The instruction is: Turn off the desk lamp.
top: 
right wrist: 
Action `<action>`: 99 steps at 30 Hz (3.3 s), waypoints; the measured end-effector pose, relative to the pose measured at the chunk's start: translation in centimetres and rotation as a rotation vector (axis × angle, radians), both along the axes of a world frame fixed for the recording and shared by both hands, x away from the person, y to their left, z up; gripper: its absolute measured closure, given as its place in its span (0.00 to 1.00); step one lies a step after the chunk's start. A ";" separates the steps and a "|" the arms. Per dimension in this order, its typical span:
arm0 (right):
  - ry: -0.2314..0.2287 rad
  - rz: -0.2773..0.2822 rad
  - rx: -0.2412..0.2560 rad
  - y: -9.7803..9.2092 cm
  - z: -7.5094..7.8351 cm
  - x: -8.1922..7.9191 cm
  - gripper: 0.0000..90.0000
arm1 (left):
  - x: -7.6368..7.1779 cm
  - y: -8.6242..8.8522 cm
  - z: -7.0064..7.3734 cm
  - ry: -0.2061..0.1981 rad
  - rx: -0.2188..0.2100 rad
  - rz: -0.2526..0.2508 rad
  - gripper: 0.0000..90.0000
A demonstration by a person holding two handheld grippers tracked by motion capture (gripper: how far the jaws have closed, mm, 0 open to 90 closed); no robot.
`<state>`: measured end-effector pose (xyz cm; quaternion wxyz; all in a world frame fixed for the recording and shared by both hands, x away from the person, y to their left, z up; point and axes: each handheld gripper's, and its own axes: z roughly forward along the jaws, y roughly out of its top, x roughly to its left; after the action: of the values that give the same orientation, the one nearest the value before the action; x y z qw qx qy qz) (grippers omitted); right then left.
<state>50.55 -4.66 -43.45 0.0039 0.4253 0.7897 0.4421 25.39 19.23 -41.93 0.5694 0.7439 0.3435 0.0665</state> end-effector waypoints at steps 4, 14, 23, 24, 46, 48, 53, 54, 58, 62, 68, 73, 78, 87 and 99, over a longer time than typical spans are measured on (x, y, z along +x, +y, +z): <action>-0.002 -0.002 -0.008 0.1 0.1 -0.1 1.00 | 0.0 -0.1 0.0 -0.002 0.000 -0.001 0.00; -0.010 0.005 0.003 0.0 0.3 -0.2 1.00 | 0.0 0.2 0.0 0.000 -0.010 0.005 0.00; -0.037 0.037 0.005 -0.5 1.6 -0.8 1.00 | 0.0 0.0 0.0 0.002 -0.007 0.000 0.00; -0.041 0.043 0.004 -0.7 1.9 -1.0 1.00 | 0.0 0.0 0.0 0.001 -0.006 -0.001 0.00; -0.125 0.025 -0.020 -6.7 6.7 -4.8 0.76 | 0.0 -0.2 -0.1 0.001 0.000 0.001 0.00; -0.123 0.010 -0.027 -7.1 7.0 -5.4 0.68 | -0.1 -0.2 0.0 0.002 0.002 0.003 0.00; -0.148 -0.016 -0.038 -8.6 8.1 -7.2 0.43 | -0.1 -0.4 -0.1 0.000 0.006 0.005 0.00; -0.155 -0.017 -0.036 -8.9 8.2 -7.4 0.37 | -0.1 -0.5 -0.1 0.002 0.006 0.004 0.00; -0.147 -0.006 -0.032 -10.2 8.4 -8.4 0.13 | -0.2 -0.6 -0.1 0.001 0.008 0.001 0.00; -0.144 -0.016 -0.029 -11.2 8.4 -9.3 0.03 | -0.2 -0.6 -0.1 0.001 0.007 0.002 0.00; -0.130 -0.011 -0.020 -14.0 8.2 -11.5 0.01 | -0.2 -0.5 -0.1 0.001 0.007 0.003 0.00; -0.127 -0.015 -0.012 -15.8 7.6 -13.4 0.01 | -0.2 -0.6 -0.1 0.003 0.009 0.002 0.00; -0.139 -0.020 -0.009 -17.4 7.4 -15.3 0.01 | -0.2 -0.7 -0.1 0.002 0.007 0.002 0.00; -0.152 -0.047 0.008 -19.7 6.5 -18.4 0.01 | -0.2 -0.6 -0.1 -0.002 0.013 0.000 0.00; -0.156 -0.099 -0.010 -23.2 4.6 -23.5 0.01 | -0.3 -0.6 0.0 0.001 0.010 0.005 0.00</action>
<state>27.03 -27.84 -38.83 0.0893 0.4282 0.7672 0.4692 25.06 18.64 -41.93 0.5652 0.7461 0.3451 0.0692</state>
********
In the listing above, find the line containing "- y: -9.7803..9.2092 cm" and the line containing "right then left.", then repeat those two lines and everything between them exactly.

  - y: -9.7803..9.2092 cm
  - z: -7.5094..7.8351 cm
  - x: -8.1922..7.9191 cm
  - gripper: 0.0000..90.0000
arm1 (left):
  - x: -7.6368..7.1779 cm
  - y: -8.6242..8.8522 cm
  - z: -7.0064..7.3734 cm
  - ry: -0.2061..0.1981 rad
  - rx: -0.2188..0.2100 rad
  - rz: -0.2526..0.2508 rad
  - gripper: 0.0000..90.0000
A demonstration by a person holding two handheld grippers tracked by motion capture (gripper: how far the jaws have closed, mm, 0 open to 90 closed); no robot.
`<state>`: measured end-effector pose (xyz cm; quaternion wxyz; all in a world frame fixed for the recording and shared by both hands, x away from the person, y to their left, z up; point and axes: each handheld gripper's, and its own axes: z roughly forward along the jaws, y roughly out of its top, x roughly to its left; after the action: of the values that give the same orientation, the one nearest the value before the action; x y z qw qx qy qz) (grippers omitted); right then left.

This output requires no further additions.